Talk about a modern day, made for reality TV soap opera. This just in: another athlete has given us yet another harrowing, heartbreaking homily on the hazards of mixing giftedness with recklessness. The dramatic, meteoric rise of the footfall career of Aaron Hernandez met an equally speedy fall and sudden stall.
In actuality, the life and death of Aaron Hernandez was a sad, sobering, shocking yarn full of knots and kinks leading to a tattered and torn, threadbare end. The life of this famous yet infamous professional football player was both sewn tightly and frayed badly, full of high drama and sordid saga that finally all unraveled in a lonely Massachusetts jail cell.
Aaron Josef Hernandez, the 27 year old, 6’-1’’, 245 pound, once and future rising New England Patriots star tight end took his own life this past week. It’s as sad a tale that has ever been told. His is a rags to riches back to rags story that seems like it didn’t have to be. It’s so sad and seemingly so senseless.
Hernandez worked his way up to the top of the sports world. He was NFL divinity; he played in a Super Bowl and played on the best team in the league and was an All Pro selection. But he also simultaneously wormed his way down to the bottom of the general population of humanity; Hernandez was convicted of murder and was serving a life sentence at the time of his death.
Hernandez grew up on the “other side of the tracks” and rose to prominence seemingly overnight. Hernandez attended Bristol Central High School and played as a wide receiver until becoming a tight end, and also played defensive end. As a senior, he was Connecticut’s Gatorade Football Player of the Year.
And his star kept rising.
Hernandez caught passes from Tim Tebow when he played college football at the University of Florida. He was a member of the 2008 BCS National Championship team and was voted a first-team All-American. He was widely recognized as a key contributor to that team’s national championship success. Hernandez then became the first Gator to win the John Mackey Award, given annually to the NCAA’s best tight end.
And his star kept rising.
Hernandez was drafted by the NFL’s New England Patriots as the 15th pick in the fourth round of the 2010 NFL Draft even though he was dogged by allegations of failed drug tests. Still, with future Hall of Famer Tom Brady throwing to him, Hernandez shined for New England. He played on the 2011 Super Bowl team that lost to the New York Giants 21-17. On August 27, 2012, the Patriots signed Hernandez to a five-year, $40 million contract extension, running through 2018. The $12.5 million signing bonus was the largest ever given to an NFL tight end.
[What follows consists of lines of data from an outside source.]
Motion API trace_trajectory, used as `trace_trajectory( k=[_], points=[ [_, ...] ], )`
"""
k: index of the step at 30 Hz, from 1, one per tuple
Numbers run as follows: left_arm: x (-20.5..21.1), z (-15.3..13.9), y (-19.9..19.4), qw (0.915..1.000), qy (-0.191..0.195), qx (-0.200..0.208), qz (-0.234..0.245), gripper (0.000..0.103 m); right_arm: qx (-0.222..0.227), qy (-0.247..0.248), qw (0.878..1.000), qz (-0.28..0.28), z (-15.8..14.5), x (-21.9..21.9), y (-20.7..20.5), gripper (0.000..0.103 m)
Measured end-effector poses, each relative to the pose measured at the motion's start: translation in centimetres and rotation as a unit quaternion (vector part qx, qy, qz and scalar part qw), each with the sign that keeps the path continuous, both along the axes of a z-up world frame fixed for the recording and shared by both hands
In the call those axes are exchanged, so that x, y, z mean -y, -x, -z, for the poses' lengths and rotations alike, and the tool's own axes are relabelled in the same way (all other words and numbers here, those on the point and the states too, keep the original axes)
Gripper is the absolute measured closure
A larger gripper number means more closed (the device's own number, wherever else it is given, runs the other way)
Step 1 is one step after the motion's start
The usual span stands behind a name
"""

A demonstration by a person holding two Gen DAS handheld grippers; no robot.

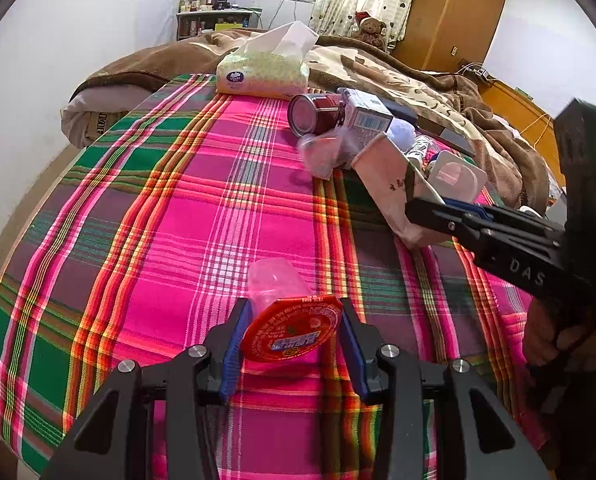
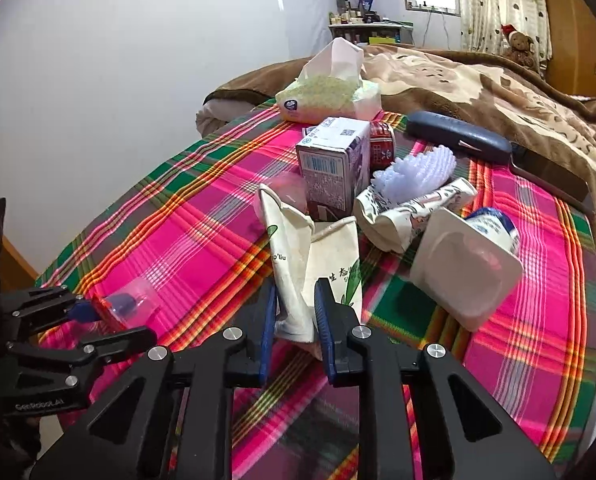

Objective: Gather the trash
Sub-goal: 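Grasp the crumpled white paper with the right tool and lift it toward the bin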

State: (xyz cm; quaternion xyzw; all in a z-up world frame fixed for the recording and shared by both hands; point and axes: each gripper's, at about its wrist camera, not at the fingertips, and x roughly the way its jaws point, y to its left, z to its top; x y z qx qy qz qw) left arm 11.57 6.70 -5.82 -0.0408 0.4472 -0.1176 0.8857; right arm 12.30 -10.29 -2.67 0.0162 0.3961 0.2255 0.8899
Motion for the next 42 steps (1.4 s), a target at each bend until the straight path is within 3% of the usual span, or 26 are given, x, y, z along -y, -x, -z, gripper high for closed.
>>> trace_trajectory(
  k=[6,18,28,42],
  points=[
    [1.4,-0.8,0.3,0.9999,-0.001,0.011,0.009,0.059,-0.008,-0.038,0.999,0.023,-0.3,2.0,0.8,0.085],
    [6.1,-3.3,0.6,0.9975,-0.006,0.042,0.056,0.059,0.016,-0.074,0.994,0.085,-2.3,7.2,3.8,0.088],
    [10.4,-4.3,0.4,0.9943,-0.004,0.051,0.094,0.059,0.009,-0.058,0.990,0.128,-1.2,10.8,4.9,0.089],
    [18.6,-6.8,0.0,0.9817,0.004,0.076,0.175,0.059,0.064,-0.072,0.972,0.214,-4.3,18.1,6.9,0.089]
  ],
)
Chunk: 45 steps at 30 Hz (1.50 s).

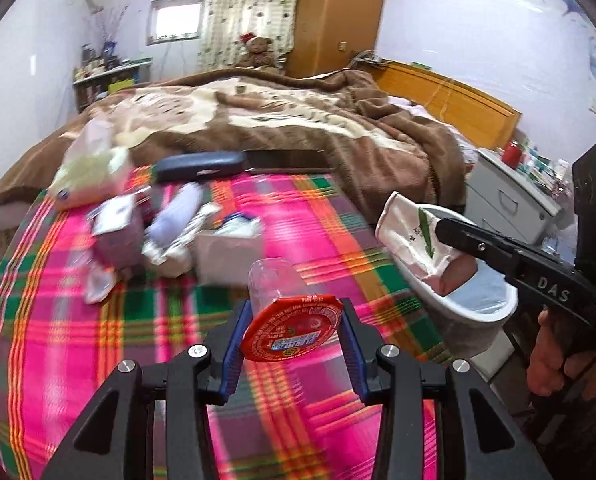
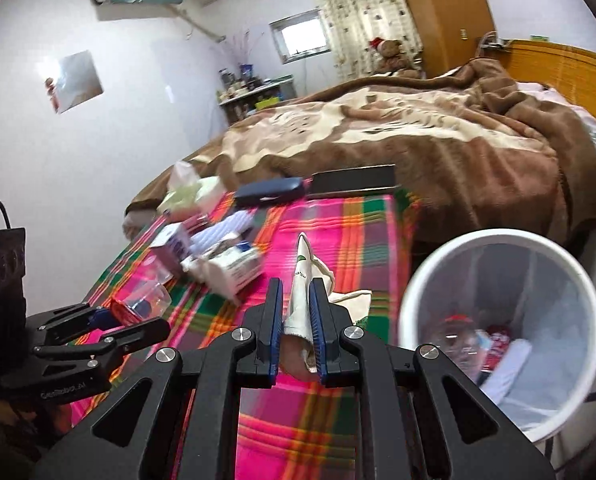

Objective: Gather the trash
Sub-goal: 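Grasp the crumpled white paper with the right tool and lift it toward the bin, then carry the red-lidded cup and white paper over the bin and open both tools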

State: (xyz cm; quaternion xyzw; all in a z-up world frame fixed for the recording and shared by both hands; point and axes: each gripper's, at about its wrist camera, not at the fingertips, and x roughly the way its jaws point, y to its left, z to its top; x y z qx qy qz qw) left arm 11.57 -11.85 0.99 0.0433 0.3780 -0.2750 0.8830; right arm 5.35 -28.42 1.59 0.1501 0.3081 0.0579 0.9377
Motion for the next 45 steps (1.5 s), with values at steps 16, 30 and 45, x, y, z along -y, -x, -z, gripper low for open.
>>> trace_trajectory(
  k=[16,30,45],
  points=[
    [13.6,-1.4,0.4,0.9934,0.002,0.016,0.114,0.059,-0.022,0.013,0.995,0.101,1.2,9.1,1.7,0.089],
    [19.4,1.1,-0.8,0.9894,-0.010,-0.004,0.145,0.059,-0.068,0.022,0.988,0.139,3.5,12.6,1.3,0.089],
    [18.9,1.1,-1.0,0.9909,0.001,-0.011,0.134,0.038,-0.071,0.004,0.986,0.150,3.5,13.1,2.1,0.050]
  ],
)
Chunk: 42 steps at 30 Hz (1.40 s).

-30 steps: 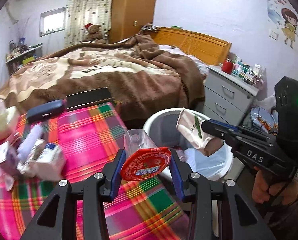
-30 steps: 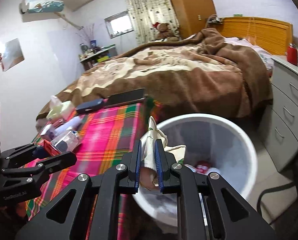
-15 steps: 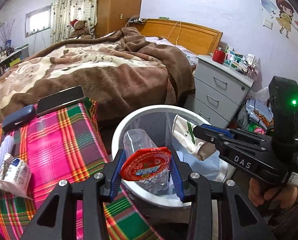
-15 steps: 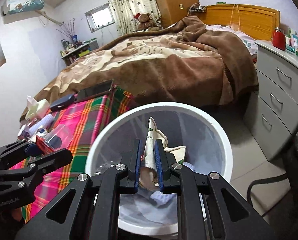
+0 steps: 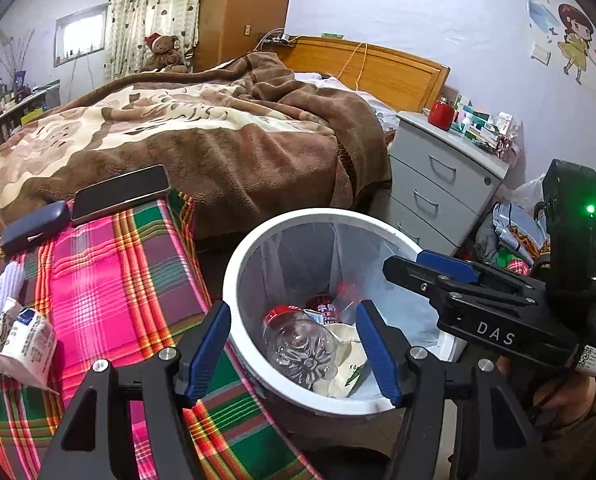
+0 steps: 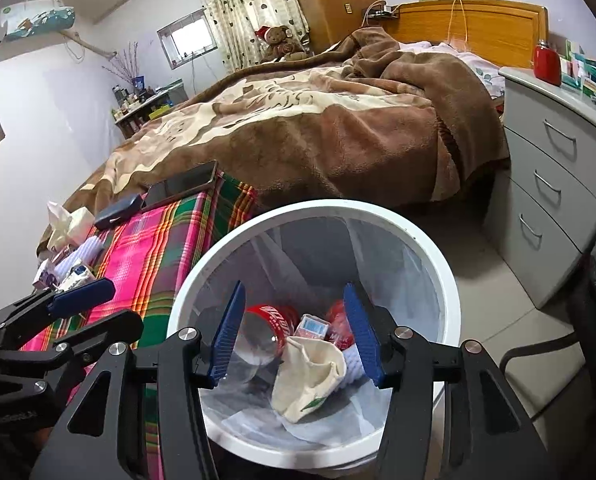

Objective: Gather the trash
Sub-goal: 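Carry the red-lidded cup and white paper over the bin and open both tools, then move both tools back over the remaining trash on the bed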

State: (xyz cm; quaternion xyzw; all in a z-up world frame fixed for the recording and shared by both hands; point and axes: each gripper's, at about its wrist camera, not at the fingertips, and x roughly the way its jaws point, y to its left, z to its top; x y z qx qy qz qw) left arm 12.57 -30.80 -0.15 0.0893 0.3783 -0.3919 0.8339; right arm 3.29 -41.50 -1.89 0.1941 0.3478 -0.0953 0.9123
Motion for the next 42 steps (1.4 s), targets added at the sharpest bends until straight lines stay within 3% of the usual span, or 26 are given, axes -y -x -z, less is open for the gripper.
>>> trace_trajectory(
  k=[23,42],
  points=[
    [-10.6,-2.2,0.3,0.9951,0.006,0.035,-0.092,0.038,0.034,0.020,0.998,-0.055,-2.4,-6.6,-1.3,0.050],
    [-25.0,-1.9,-2.8,0.9727,0.010,0.037,-0.229,0.038,0.030,0.010,0.991,-0.126,-2.4,-14.3,-5.6,0.050]
  ],
)
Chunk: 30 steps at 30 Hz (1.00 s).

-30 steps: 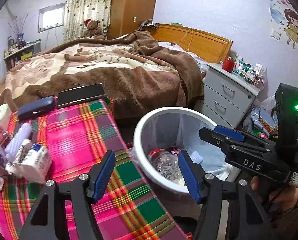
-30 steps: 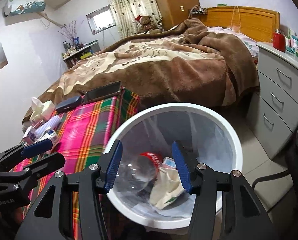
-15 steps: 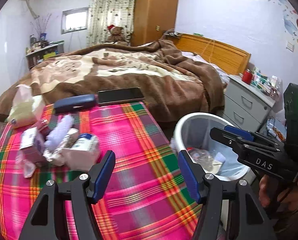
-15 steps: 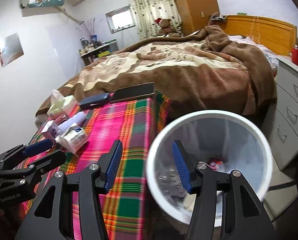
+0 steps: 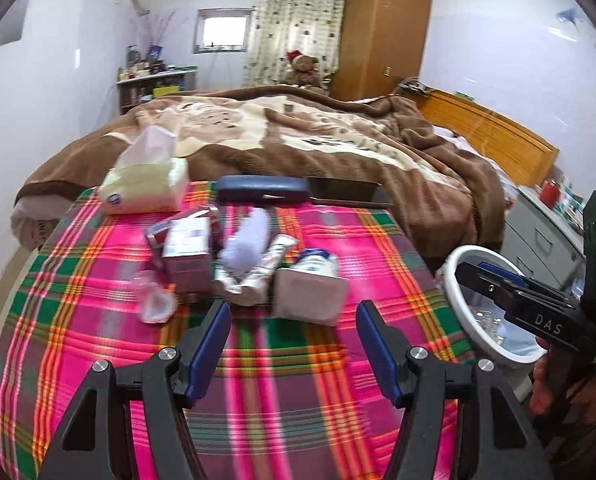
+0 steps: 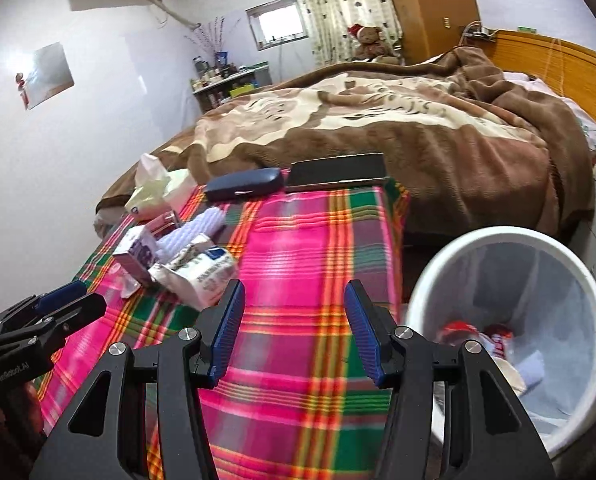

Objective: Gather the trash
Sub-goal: 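Move both tools back over the remaining trash on the bed, then grasp the white yogurt cup with the right tool while the left tool grasps the small white milk box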

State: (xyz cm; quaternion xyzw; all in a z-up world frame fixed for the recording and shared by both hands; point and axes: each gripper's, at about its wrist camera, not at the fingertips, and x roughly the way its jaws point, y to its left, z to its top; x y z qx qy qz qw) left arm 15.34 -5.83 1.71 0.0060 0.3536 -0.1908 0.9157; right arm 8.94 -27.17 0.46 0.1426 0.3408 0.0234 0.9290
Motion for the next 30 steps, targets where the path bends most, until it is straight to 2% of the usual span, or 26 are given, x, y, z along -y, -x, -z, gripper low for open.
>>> trace_trajectory(
  k=[10,17,20,30],
  points=[
    [-5.3,1.4,-2.5,0.9989,-0.006,-0.010,-0.045,0.038,-0.023,-0.010,0.999,-0.040,0.7,-4.4,-3.7,0.050],
    [-7.8,2.6,-4.9,0.9974,-0.004,-0.024,-0.068,0.038,-0.052,-0.023,0.998,-0.040,1.9,-6.2,-6.5,0.048],
    [-8.1,2.9,-5.8,0.9974,0.002,-0.027,-0.067,0.038,-0.059,-0.032,0.997,-0.034,2.3,-6.5,-7.3,0.040],
    [-7.4,2.7,-8.1,0.9981,0.020,-0.031,-0.049,0.036,-0.104,-0.027,0.994,-0.036,3.6,-8.5,-9.8,0.039]
  ],
)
But it all began to unravel when he was released by the Patriots in June 2013 immediately after his arrest for the murder of Odin Lloyd. We may never know the whole story, but what was once a bright triumph turned into a dark tragedy.
Sports are like life and life is like sports. There are wins and losses and victories and defeats and ups and downs and twists and turns all the way from start to finish. Aaron Hernandez is just another example of how a good run can all come crashing down with a bad decision here and a misstep there. In all, Hernandez spent more time in prison than on the field with the Patriots. In spite of the tragedy, in life and in death, Hernandez taught us that we don’t have to have a dead end.
Reports say that Hernandez etched John 3:16 on his forehead before taking his life. John 3:16, the hallmark scripture of our faith, coupled with the Easter message, proves that God loves us and is concerned about us. Jesus conquered death so that we don’t have to use death as an out or an option. We may fall but we don’t have to fail or give in or give up if we put our trust in Him.